Conventional wisdom has it that pure-play SaaS suppliers are in the cat-bird seat now, watching their valuations skyrocket while the value of legacy enterprise software vendors merely rises and those legacy players try to freshen up by buying SaaS expertise or entire SaaS companies. Birst CEO Brad Peters’ conventional wisdom is that vendors should sell their software they way people want to buy it.

To be clear, Birst isn’t giving up on SaaS, it’s just being flexible, he says. And the on-premises software comes in the form of a software appliance that is easily updated over the web.

“Some people want their data near their BI and some want their BI near their data. We just want to be flexible,” he said in an interview Wednesday. Updates and upgrades happen essentially the same way for both models, which is to say easily and behind the scenes.

The move seems to be paying off. In the first quarter since the BI service was made available in both formats, the appliance accounted for 40 percent of deal volume, he said.

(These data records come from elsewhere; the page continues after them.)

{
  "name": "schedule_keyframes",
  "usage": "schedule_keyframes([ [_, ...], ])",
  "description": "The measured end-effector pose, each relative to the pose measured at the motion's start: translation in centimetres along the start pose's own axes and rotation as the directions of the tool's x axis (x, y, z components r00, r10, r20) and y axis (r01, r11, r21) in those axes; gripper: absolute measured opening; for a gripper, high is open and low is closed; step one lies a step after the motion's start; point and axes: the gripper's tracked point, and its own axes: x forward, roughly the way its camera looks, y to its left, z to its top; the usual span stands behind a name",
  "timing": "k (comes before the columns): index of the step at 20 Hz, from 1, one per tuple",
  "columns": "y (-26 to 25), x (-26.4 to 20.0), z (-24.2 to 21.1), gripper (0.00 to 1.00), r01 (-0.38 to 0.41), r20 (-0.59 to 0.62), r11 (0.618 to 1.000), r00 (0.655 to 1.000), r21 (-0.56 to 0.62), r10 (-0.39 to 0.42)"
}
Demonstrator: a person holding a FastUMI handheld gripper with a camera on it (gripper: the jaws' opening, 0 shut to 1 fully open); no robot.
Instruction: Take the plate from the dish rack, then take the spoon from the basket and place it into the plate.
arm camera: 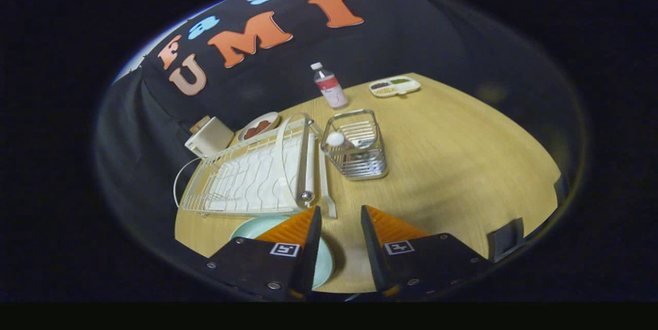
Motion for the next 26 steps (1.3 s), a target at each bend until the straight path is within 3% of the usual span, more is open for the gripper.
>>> schedule_keyframes([
  [5, 0.3, -0.1, 4.3, 0.45, 0.005, 0.182, 0.994, 0.983, -0.113, 0.016],
  [15, 0.3, 3.2, 6.3, 0.45, 0.043, 0.245, 0.968, 0.969, -0.246, 0.019],
  [19, 0.2, 4.2, 6.5, 0.36, 0.05, 0.237, 0.967, 0.972, -0.251, 0.011],
  [22, -0.3, 4.7, 6.5, 0.18, 0.077, 0.228, 0.964, 0.974, -0.255, -0.017],
  [26, -0.5, 4.6, 6.3, 0.14, 0.076, 0.172, 0.969, 0.985, -0.237, -0.035],
])
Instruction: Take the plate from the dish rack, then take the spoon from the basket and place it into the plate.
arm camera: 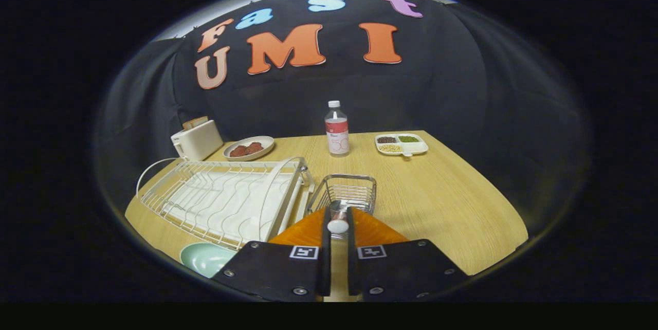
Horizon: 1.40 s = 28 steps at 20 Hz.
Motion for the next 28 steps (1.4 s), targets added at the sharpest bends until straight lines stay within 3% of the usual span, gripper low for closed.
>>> schedule_keyframes([
  [5, -0.5, -0.6, 1.4, 0.11, -0.008, 0.006, 0.998, 1.0, 0.059, 0.008],
  [17, -0.4, -6.7, 4.5, 0.11, -0.054, 0.049, 0.999, 0.997, 0.008, 0.054],
  [28, 3.6, -14.5, 5.8, 0.11, -0.258, 0.07, 0.964, 0.962, -0.06, 0.262],
])
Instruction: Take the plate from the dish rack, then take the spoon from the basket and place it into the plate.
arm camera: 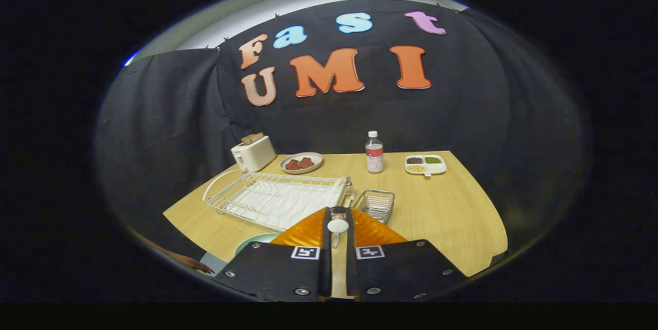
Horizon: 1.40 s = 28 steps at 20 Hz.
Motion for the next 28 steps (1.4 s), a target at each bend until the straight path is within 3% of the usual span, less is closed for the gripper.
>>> schedule_keyframes([
  [6, 3.4, -1.8, -1.6, 0.11, -0.147, -0.039, 0.987, 0.989, -0.057, 0.145],
  [17, 7.7, -1.4, -7.4, 0.11, -0.375, -0.186, 0.919, 0.918, -0.123, 0.35],
  [22, 9.1, 0.4, -10.2, 0.11, -0.414, -0.231, 0.9, 0.897, -0.14, 0.377],
  [28, 9.6, 2.5, -12.3, 0.11, -0.411, -0.251, 0.899, 0.896, -0.151, 0.367],
])
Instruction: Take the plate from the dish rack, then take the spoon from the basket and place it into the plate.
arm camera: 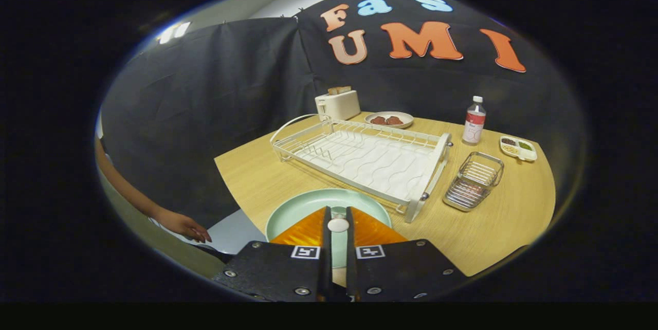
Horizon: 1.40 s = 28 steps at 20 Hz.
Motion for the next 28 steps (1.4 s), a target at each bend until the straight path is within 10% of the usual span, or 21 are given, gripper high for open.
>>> schedule_keyframes([
  [12, -1.8, 1.0, -4.3, 0.17, 0.077, -0.099, 0.996, 0.992, 0.037, -0.073],
  [18, -3.5, -0.3, 0.4, 0.27, 0.153, -0.014, 0.982, 0.988, 0.112, -0.153],
  [28, -8.7, -6.5, 17.5, 0.88, 0.336, 0.323, 0.928, 0.87, 0.16, -0.371],
])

“The issue is how you support your software, and if you can support it like you do in the SaaS model, it really doesn’t matter how it’s deployed. On-premises software doesnt’ have to be crappy just because it’s on premise.”

In-memory databases are hot now as companies want to quickly tap into, parse and visualize their enterprise data, and Birst’s decision to build versus buy such a database was not taken lightly.

“We traditionally used third party databases — which was the one part of our stack we didn’t provide. But when we searched for an analytics database to embed from a third party, the only options were Oracle’s (s ORCL)TimesTen and SAP (s SAP) HANA, which cost a million bucks and come with proprietary hardware. That is not viable in our market,” Peters said.

The company says its new SQL-based columnar database, due in January, can be tied into outside systems via the Java Database Connectivity (JDBC) API. Single nodes of the Birst In-Memory Analytics Database come with the company’s analytics service so customers can try it out.

As noted, though, Birst is just the latest entrant into this hot market, where SAP’s HANA won rave reviews since it debuted earlier this year and Oracle’s Exalytics data analytics appliance is due by year’s end. Given the sheer size of this addressable market — businesses of all sizes are clamoring for real-time analytics — it looks like there’s room for at least one more vendor.